As far as being in Wharton goes, it’s definitely been a struggle at times, but at this point my schedule is so light that I just basically train full time which is a pretty sweet deal. Up until the end of last year I was really loading up my schedule to try to get ahead of graduation requirements so I could have a relaxed senior year and all that hard work is finally starting to pay off. But the additional stressor of being at one of the toughest schools in the country is something every athlete at Penn has to deal with and outside of some weeks of little to no sleep while I was an underclassmen I feel that I’ve adjusted to it fairly decently and been able to handle it well.
DR: So would you say the big jump in performance is due to better rest, or more time to absorb training and practice, or some of both?
SM: I’d contribute the breakout performance to a few things. But the first thing I would say is that this is really only a breakout performance on paper. Towards the end of last year I was throwing close to 65m in practice and I’ve been throwing about 67-68m in practice recently, I just didn’t know it because we had the field marked incorrectly. Regardless, being able to essentially solely focus on track, having time to do all the extra recovery work like stretching, eating right and sleeping and just being more focused and driven than I ever have been are what I think have made the difference this year. I come to practice every day trying to fix at least one aspect of my technique, not just to throw a few dozen times, and I think that focus has been a major key.

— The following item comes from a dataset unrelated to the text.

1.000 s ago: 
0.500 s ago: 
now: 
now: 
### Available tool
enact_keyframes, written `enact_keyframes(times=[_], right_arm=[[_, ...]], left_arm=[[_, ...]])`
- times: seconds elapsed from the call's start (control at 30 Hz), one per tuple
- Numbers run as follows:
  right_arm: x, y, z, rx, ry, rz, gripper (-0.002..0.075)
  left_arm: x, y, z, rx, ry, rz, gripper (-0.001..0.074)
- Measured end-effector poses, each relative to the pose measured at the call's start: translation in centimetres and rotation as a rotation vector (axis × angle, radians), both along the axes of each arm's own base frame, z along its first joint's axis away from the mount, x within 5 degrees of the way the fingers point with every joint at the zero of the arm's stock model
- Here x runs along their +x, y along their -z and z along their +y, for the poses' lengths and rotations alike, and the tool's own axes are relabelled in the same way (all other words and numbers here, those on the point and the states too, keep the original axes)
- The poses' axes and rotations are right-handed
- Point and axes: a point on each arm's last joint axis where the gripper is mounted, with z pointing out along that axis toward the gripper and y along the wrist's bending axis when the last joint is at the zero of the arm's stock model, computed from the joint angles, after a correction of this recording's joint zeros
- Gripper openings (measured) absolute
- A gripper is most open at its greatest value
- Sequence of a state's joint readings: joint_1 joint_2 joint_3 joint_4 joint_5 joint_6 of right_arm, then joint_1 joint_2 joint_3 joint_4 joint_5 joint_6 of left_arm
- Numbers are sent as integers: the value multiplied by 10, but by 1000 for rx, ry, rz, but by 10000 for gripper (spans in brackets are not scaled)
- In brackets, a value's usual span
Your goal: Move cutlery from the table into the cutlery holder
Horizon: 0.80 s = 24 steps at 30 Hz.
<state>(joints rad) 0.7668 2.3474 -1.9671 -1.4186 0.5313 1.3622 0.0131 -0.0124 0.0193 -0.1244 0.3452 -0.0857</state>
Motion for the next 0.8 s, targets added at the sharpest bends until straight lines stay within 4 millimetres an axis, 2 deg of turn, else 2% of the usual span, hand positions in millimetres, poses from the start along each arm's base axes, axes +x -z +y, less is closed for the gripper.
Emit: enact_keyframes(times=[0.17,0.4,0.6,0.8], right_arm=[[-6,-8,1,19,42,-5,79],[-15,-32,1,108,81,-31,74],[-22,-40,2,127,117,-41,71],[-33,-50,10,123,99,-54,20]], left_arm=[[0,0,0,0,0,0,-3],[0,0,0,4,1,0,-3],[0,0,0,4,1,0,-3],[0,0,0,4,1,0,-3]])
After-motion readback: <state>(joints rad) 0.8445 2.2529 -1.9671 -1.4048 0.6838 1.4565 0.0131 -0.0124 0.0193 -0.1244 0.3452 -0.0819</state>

DR: These days it’s fairly unusual for a thrower of your caliber to not be a single-event specialist. You still put the shot and throw the weight and hammer. Is this because you want to help the team, or to develop all-around athleticism, or because you just like to throw things?
SM: I would say I’m a single event specialist – I practice disc every day and the other events once, maybe twice a week. But it’s generally just fun (though often incredibly frustrating) to throw things and this spring I believe Penn has its first legitimate shot at an Ivy League Championship in a long time [ed: last won in
1988 2002] so I’m going to try to get the team as many points as I can. Perhaps more importantly, my dad still has the family hammer record so I have to try to beat his mark, however unlikely that is.
DR: Obviously you set up your last few years to give yourself a chance at the Olympic team, but since you now have a qualifying mark that’s almost assured. But obviously you’ve also set out an ambitious career path. Have you thought about whether or not you want to pursue throwing full-time after graduation?
SM: I definitely have. Last summer after NCAA’s I took a while to think about what I wanted to do the next few years and I decided I’m going to pursue throwing until at least 2020. The folks at JP Morgan were incredibly supportive of this decision and are letting me defer my full-time offer for a few years while I continue throwing.
It’s always been a secret dream of mine to be a professional athlete after school and even though track isn’t the most lucrative or high profile sport, it’s what I love and I have a once in a lifetime chance to follow my dreams so I’m going to take it.